The era of blank check companies fought painfully

Boomerang throw

When a special purpose acquisition company finds a private company to buy and merge with, what it really does is help put that company public with little oversight and at the cost of a transitional IPO. The entity following the merger bears the name of the target company and its business operations, and inherits the shares of the listed blank check company. For example, special purpose buyout company Healthcare Merger merged with telemedicine provider SOC Telemed and brought it to the Nasdaq in November 2020. The stock closed on the first day of trading under that name at 9 bucks.

SOC was public for less than a year and a half and then came back private in April when it was bought by Patient Square Capital, a private equity firm, for just $3 a share. SOC’s stock market debut wrote off more than $300 million in value for shareholders who held onto its shares.

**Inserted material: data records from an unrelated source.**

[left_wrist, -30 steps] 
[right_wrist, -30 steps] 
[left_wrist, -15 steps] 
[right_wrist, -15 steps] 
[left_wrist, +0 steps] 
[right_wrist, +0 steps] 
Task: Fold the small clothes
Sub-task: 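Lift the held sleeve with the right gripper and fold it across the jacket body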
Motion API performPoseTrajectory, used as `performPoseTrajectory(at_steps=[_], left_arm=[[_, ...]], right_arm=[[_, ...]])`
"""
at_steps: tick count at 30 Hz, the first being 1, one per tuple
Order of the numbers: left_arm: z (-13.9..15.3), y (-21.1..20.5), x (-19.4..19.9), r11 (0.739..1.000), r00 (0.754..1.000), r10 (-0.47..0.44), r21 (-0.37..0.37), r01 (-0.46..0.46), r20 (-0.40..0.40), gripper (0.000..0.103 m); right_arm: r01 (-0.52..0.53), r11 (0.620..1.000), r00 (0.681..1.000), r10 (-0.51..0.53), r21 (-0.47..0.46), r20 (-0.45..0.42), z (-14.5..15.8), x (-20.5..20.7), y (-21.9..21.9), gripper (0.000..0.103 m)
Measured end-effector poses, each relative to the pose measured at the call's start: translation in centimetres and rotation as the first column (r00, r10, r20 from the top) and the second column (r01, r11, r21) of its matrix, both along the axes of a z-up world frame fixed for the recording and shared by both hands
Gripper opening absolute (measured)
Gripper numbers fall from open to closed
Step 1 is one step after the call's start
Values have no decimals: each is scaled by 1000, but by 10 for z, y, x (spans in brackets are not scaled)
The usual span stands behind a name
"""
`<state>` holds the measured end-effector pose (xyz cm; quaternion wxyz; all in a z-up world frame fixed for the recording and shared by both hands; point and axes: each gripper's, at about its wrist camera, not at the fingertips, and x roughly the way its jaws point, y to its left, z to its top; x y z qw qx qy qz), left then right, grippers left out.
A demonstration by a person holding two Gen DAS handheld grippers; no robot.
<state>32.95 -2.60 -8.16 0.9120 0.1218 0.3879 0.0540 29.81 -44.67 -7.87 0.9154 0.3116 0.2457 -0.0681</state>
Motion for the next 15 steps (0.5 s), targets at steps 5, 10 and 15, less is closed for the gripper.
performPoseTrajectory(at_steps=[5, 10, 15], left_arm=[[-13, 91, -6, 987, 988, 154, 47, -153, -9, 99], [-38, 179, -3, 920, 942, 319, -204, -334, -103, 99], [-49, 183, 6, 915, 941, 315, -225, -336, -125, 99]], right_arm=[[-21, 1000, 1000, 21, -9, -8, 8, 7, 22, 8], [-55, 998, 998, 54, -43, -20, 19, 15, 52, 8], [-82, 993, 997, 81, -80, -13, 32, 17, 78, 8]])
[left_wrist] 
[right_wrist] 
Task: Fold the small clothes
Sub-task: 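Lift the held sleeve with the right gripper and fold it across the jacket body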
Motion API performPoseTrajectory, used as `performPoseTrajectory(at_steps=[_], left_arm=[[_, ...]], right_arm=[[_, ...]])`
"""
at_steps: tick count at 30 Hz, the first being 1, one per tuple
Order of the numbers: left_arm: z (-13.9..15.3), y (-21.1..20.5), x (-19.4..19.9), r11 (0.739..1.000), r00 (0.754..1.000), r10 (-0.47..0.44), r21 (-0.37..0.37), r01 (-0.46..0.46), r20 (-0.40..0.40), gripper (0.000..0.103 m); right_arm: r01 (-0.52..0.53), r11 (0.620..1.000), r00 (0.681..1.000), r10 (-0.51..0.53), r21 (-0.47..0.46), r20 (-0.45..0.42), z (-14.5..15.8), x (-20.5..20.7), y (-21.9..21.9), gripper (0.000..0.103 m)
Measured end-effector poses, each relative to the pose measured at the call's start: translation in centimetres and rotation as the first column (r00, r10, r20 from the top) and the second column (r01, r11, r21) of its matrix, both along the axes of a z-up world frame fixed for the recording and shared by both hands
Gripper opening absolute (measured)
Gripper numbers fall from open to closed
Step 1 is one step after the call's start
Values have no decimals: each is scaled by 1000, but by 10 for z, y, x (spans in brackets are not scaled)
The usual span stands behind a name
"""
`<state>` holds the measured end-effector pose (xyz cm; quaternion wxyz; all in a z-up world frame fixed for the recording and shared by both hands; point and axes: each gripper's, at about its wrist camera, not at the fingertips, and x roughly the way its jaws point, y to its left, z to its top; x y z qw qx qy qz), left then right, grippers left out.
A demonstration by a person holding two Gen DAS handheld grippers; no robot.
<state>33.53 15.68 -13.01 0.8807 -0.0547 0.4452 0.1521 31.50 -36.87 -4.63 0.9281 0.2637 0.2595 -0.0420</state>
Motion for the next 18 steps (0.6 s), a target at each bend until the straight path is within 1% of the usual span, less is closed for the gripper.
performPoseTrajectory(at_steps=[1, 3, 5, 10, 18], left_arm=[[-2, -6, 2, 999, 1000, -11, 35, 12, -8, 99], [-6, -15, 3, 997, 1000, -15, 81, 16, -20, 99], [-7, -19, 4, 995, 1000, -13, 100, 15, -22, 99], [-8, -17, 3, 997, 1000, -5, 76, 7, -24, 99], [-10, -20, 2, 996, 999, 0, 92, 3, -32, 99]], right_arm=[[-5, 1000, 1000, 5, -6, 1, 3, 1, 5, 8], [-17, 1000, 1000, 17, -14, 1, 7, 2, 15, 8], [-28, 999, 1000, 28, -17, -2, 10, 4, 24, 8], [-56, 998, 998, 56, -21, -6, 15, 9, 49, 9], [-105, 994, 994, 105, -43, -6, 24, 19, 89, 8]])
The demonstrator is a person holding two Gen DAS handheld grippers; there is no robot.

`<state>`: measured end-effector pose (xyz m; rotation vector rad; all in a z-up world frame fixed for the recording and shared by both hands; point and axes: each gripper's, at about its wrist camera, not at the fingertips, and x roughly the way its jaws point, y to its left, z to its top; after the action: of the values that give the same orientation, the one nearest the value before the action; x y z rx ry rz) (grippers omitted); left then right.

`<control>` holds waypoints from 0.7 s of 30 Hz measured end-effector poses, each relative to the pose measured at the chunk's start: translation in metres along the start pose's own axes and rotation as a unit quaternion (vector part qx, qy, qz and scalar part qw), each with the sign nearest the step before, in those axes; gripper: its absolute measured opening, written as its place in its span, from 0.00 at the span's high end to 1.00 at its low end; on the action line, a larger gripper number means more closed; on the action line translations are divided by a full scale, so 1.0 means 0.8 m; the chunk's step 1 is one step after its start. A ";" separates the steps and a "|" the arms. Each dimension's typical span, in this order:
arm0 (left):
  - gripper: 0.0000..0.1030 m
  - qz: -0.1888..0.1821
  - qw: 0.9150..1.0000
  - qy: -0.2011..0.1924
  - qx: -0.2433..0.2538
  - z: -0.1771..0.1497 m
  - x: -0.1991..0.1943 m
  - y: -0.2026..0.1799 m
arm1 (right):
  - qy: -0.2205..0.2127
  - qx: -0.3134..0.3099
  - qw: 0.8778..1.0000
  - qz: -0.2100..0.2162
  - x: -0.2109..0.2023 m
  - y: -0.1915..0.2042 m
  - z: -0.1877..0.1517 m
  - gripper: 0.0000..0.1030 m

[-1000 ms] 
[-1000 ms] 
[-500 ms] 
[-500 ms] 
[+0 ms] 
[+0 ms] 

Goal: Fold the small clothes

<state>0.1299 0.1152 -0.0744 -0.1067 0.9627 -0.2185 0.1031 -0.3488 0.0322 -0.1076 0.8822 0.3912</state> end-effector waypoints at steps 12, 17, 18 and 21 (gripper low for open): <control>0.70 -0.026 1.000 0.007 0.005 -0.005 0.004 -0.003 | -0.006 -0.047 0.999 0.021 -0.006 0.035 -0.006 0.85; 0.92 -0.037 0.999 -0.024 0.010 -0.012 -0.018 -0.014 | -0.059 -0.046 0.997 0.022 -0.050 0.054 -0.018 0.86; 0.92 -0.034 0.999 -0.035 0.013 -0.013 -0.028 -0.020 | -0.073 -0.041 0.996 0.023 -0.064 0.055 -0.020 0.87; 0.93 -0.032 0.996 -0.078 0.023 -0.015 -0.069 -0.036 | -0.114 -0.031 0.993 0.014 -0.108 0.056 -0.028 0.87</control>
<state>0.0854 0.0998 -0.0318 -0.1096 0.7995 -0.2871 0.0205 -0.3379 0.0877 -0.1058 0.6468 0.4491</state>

The “blank check” deal with DiCaprio’s participation… Why didn’t it raise the enthusiasm of investors?

MetroMile Motor Insurance has also accepted an offer to buy from the publicly traded insurer Lemonade. Metro Mile shares are currently trading at less than $1, well below $17 following the INSU Acquisition Corp. 2 merger ended early last year.

There is a very strange case, which is the company “Redbox”, which is famous for renting DVDs via robots, which accepted a purchase offer from “Chicken Soup” for Soul Entertainment in a deal Total equity was estimated at $31 million, less than 5% of its value when Seaport Global Acquisition helped Redbox go public. But we will find that social media-driven meme traders adopted Red Box shares in 2021 and the stock soared to a much higher price than the shareholders would get if the deal went through.